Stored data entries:
+-------+

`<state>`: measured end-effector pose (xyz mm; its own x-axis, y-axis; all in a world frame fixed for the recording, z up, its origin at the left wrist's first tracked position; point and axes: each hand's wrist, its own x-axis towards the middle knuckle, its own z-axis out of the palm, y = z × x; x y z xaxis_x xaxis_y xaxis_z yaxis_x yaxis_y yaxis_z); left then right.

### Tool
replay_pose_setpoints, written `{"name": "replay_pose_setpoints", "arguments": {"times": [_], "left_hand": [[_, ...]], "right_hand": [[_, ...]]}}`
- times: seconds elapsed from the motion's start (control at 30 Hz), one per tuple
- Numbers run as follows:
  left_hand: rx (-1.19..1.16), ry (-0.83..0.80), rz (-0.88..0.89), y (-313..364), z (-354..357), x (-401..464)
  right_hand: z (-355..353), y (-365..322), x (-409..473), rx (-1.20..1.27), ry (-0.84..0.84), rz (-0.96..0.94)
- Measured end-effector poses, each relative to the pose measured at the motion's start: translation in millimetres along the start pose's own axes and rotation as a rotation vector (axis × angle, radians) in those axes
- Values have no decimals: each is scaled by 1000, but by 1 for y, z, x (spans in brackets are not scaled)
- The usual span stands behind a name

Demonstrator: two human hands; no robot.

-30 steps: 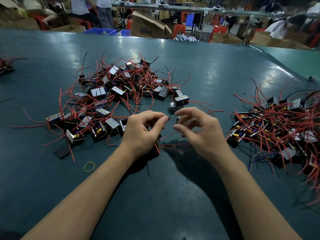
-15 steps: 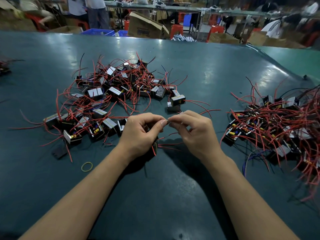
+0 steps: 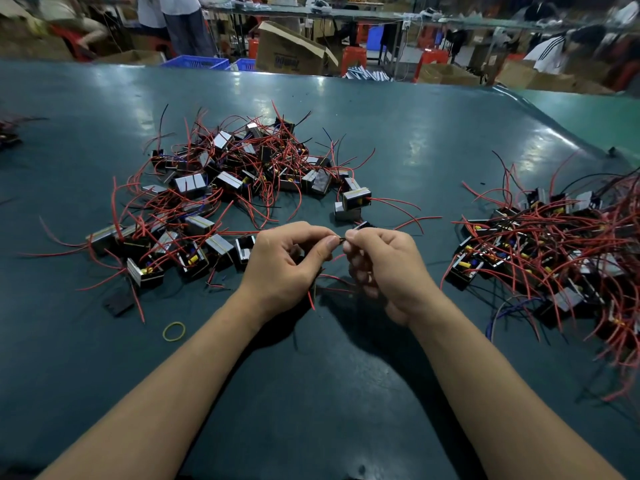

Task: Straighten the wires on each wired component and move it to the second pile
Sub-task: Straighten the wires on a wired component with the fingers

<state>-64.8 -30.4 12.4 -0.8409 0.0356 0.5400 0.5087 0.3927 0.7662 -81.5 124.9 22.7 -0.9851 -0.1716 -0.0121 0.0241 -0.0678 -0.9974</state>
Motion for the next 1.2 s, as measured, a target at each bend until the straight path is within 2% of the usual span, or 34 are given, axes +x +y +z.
{"name": "replay_pose_setpoints", "arguments": {"times": [0.03, 0.1, 0.17, 0.23, 0.3, 0.43, 0.53, 0.63, 0.77, 0.87, 0.93, 1.13, 1.2], "left_hand": [[-35, -9, -43, 1, 2, 0], [-176, 3, -202, 2, 2, 2], [-357, 63, -369, 1, -4, 6], [-440, 100, -443, -2, -13, 8], [-443, 105, -443, -3, -18, 8], [-410, 76, -440, -2, -22, 8], [-321, 116, -402, -3, -23, 8], [-207, 111, -247, 4, -29, 6], [-250, -175, -63, 8, -45, -1], [-204, -382, -51, 9, -50, -2], [-129, -438, -53, 11, -46, -2], [-34, -367, 50, 10, -27, -2], [1, -278, 87, 8, -21, -2]], "right_hand": [[0, 0, 0, 17, -4, 26], [1, 0, -1, -92, 26, -97], [-3, 0, 0, -187, 151, -282], [-15, 1, 5, -311, 329, -393], [-27, 1, 8, -454, 382, -362], [-25, 5, 8, -545, 137, -80], [-24, 4, 7, -563, 5, -68], [-26, 1, 4, -512, -53, -107], [-25, -1, 3, -337, 39, -96], [-27, -4, 3, -198, 92, -58], [-28, -6, 3, -85, 103, -32], [-25, -11, 1, 26, 44, 38], [-24, -12, 0, 45, 56, 41]]}}
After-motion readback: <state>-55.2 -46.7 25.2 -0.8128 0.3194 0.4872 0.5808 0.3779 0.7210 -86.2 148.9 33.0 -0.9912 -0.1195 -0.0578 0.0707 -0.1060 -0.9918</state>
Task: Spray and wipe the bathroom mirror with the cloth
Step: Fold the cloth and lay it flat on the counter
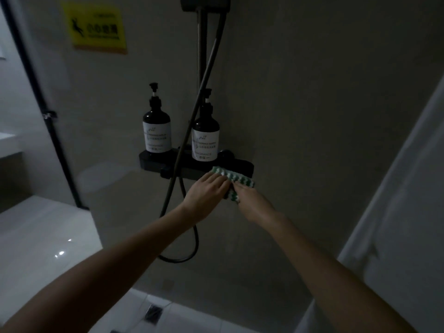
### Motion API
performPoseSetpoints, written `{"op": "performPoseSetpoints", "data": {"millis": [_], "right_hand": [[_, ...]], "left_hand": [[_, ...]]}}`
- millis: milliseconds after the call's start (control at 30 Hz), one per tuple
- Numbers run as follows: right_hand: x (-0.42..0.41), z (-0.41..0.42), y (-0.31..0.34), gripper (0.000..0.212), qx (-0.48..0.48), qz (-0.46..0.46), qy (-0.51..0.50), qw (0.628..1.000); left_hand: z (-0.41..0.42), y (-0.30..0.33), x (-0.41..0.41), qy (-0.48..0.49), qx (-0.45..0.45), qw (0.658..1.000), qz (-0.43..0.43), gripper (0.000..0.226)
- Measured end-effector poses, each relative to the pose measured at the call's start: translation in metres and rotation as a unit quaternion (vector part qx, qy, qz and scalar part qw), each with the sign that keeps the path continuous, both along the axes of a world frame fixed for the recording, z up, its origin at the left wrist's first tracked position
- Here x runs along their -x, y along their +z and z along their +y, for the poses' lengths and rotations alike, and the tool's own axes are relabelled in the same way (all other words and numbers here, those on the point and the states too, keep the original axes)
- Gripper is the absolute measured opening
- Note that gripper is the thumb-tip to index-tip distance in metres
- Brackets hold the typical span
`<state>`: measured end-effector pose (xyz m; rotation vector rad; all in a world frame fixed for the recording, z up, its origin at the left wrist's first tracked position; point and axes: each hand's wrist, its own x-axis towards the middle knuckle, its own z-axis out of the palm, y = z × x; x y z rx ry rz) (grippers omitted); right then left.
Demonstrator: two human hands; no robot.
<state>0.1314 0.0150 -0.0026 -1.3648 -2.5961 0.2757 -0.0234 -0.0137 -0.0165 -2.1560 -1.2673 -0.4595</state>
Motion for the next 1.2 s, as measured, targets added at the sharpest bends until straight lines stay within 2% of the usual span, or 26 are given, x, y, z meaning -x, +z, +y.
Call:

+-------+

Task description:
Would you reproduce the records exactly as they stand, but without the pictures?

Expected output:
`<state>`: measured end-effector pose (xyz mm; its own x-axis, y-axis; all in a world frame fixed for the recording, z up, its origin at the left wrist's first tracked position; point and axes: each hand's wrist, its own x-axis towards the middle knuckle, its own z-axis out of the palm, y = z × x; x y z xaxis_x xaxis_y xaxis_z yaxis_x yaxis_y yaxis_z); left then right.

### Tool
replay_pose_setpoints, written `{"name": "replay_pose_setpoints", "arguments": {"times": [_], "left_hand": [[_, ...]], "right_hand": [[_, ...]]}}`
- times: seconds elapsed from the motion's start (control at 30 Hz), one per tuple
- Numbers run as follows:
  left_hand: rx (-1.19..1.16), ry (-0.83..0.80), rz (-0.88..0.89), y (-313..364), z (-354..357), x (-401..464)
  right_hand: z (-355..353), y (-365..322), x (-409..473), rx (-1.20..1.27), ry (-0.84..0.84), rz (-0.96..0.94)
- Measured end-effector poses, each relative to the pose measured at the motion's start: translation in millimetres along the start pose's own axes and rotation as a rotation vector (axis × angle, radians) in those axes
- Values have no decimals: each is scaled by 1000, but by 1 for y, z, x (spans in brackets are not scaled)
- The usual span stands behind a name

Demonstrator: two human hands; no robot.

-30 steps: 
-15 steps: 
+0 steps: 

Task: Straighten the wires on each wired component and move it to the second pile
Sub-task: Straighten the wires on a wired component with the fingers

<state>-64.8 -30.4 12.4 -0.8409 0.0356 0.5400 0.5087 0.3927 0.7662 -81.5 124.9 22.7 -0.9851 -0.1716 -0.0121 0.0241 -0.0678 -0.9974</state>
Motion for the next 1.2 s, as measured, a target at each bend until the straight path is within 2% of the usual span, or 34 are given, axes +x +y +z.
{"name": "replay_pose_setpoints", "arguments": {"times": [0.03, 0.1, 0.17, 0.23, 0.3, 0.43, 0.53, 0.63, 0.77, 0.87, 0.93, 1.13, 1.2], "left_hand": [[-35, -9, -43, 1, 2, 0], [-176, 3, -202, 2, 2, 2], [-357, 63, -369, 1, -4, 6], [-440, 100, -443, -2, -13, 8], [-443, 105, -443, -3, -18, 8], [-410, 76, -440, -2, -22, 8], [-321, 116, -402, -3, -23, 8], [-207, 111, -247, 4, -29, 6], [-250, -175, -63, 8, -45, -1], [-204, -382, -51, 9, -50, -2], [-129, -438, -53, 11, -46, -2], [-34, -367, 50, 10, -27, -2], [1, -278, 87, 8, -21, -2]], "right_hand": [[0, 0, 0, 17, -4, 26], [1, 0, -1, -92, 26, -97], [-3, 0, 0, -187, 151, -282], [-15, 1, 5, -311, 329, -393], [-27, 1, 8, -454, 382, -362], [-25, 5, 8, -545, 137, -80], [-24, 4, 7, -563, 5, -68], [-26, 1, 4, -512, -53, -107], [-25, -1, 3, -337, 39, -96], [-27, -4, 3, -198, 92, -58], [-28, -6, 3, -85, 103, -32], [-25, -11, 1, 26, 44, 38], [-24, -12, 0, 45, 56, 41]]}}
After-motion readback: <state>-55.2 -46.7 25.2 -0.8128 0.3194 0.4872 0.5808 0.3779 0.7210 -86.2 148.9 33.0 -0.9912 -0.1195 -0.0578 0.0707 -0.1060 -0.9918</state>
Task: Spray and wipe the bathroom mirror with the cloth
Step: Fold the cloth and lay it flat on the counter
### Motion API
performPoseSetpoints, written `{"op": "performPoseSetpoints", "data": {"millis": [_], "right_hand": [[_, ...]], "left_hand": [[_, ...]]}}`
- millis: milliseconds after the call's start (control at 30 Hz), one per tuple
- Numbers run as follows: right_hand: x (-0.42..0.41), z (-0.41..0.42), y (-0.31..0.34), gripper (0.000..0.212), qx (-0.48..0.48), qz (-0.46..0.46), qy (-0.51..0.50), qw (0.628..1.000); left_hand: z (-0.41..0.42), y (-0.30..0.33), x (-0.41..0.41), qy (-0.48..0.49), qx (-0.45..0.45), qw (0.658..1.000), qz (-0.43..0.43), gripper (0.000..0.226)
- Measured end-effector poses, each relative to the pose measured at the call's start: translation in metres and rotation as a unit quaternion (vector part qx, qy, qz and scalar part qw), each with the sign that keeps the path continuous, both along the axes of a world frame fixed for the recording, z up, its origin at the left wrist's first tracked position
- Here x runs along their -x, y along their +z and z along their +y, for the poses' lengths and rotations alike, and the tool's own axes are relabelled in the same way (all other words and numbers here, those on the point and the states too, keep the original axes)
- Gripper is the absolute measured opening
- Note that gripper is the thumb-tip to index-tip distance in metres
- Brackets hold the typical span
`<state>`: measured end-effector pose (xyz m; rotation vector rad; all in a world frame fixed for the recording, z up, its origin at the left wrist's first tracked position; point and axes: each hand's wrist, its own x-axis towards the middle knuckle, its own z-axis out of the palm, y = z × x; x y z rx ry rz) (grippers omitted); right then left.
Demonstrator: two human hands; no robot.
<state>0.1314 0.0150 -0.0026 -1.3648 -2.5961 0.2757 -0.0234 -0.0137 -0.0165 -2.1560 -1.2673 -0.4595</state>
Motion for the next 1.2 s, as measured, targets added at the sharpest bends until straight lines stay within 2% of the usual span, or 26 are given, x, y, z meaning -x, +z, +y.
Call:

The exercise calls for nothing further.